May 29, 2023
Global warming is even affecting astronomy, new study says

Global warming is even affecting astronomy, new study says

Astronomy may be the last sphere one would expect to be affected by global warming. But now researchers say even large ground-based optical observatories are suffering from the cumulative effects of higher atmospheric temperatures.

A paper to appear in the journal Astronomical Society of the Pacific (PASP) Publications notes that long-term atmospheric warming causes a slight decrease in the number of visible light photons that penetrate Earth’s atmosphere from any given celestial target.

The known rate of temperature increase due to global warming is in the same sense and about the right size as the increase in atmospheric “attenuation” seen in these data, Eric Steinbring, lead author of the paper and an astronomer at Herzberg Astronomy and Astrophysics Research Center, he told me.

More “attenuation” simply means that fewer photons from stars and galaxies can make it through Earth’s atmosphere, where they can be picked up by ground-based optical telescopes, Steinbring says. The team specifically focused on earlier observations in the visible spectrum at 0.6 microns, he says. They concluded that because of this warming, about 0.2 percent fewer photons per decade make it through the Earth’s atmosphere and surface.

In calculating their models, the team used two decades of archival data from the 8-meter optical telescopes at the Gemini North and South observatories in Hawaii and Chile. About 250,000 observational samples taken over a 17-year period were used to infer long-term changes in atmospheric attenuation, the authors note.

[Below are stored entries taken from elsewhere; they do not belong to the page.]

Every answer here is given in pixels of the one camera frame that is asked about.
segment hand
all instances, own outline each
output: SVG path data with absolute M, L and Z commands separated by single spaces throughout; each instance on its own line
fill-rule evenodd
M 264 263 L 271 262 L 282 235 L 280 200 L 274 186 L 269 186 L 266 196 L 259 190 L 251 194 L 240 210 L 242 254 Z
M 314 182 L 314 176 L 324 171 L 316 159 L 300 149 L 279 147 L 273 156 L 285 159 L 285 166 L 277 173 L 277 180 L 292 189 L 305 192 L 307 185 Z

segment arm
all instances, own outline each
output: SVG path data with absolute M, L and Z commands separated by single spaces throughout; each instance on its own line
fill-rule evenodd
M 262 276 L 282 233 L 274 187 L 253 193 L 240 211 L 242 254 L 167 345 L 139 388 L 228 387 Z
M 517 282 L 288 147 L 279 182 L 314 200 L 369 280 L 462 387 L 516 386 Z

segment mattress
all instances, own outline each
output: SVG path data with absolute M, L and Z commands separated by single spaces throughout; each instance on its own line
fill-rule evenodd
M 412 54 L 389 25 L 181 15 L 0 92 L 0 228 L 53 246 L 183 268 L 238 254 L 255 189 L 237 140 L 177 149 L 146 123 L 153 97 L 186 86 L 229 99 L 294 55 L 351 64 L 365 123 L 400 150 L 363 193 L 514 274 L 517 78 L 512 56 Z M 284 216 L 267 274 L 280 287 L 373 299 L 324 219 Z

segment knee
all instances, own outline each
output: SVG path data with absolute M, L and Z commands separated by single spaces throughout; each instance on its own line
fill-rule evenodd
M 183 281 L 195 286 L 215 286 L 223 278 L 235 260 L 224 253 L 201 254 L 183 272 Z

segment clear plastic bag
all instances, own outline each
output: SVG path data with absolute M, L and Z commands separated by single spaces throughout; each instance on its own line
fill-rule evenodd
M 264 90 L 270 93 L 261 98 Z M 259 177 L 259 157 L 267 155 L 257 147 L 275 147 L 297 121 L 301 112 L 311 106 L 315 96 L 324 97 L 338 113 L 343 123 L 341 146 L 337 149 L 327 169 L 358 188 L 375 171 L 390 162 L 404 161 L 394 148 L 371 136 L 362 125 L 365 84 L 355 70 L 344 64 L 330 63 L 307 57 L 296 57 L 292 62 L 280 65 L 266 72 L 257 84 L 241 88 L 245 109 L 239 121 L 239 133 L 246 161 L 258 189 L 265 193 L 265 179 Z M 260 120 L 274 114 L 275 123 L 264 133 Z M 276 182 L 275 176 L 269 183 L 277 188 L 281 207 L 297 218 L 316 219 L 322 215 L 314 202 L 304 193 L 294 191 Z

The team also used measurements of incoming solar radiation from the summit of Mauna Loa dating back to 1958. They then compared this data with data from the Gaia object catalog that expires in 2021. It was then combined with archival records of the sky and meteorological conditions. same time period.

Even over the past two decades, the loss in the (combined) fraction of photons that “get through” appears to be close to one percent, Steinbring says. If it’s true for Gemini, it should be true for other comparable ground observatory sites, he says.

The authors note that global warming will lead to more water vapor in the atmosphere which can lead to more moisture and more cloud cover and precipitation such as rain, sleet or snow. One result may be more nighttime telescope dome closures due to bad weather, the authors write. And in locations around the world, worse observational conditions are predicted by climate change modeling, the team writes.

As for the duration of this deterioration in astronomical vision?

Mauna Loa solar data date back to 1958, Steinbring says. When stripping out the effects of three major volcanic eruptions — with global effects lasting years — as well as a few smaller eruptions, he says, there appears to be a smooth observation over that time period. If we limit this data to after 2000, when the Gemini North Observatory first launched, he says, then that decline looks even steeper.

How will this affect future large ground observatories?

Photon loss in this wavelength regime is proportional to the aperture of the telescope, Steinbring says. Over time, he says, the phenomenon will “move away” into the telescope’s active aperture by about 12 centimeters a year. In other words, this will essentially cause a given telescope’s sensitivity and light-gathering ability to decrease over time.

What kind of observations will be most affected?

Any observation depends on very precise photometry. That is, the variations in brightness in stars and other celestial objects, Steinbring says. For example, this would have an impact on high-precision wide-field optical surveys that look for transient events — brief, isolated flashes from distant sources, he says.

The bottom line;

“The effect of global atmospheric change appears to be detectable in the images themselves,” Steinbring said. “And once you see something in your data, you can no longer ignore it.”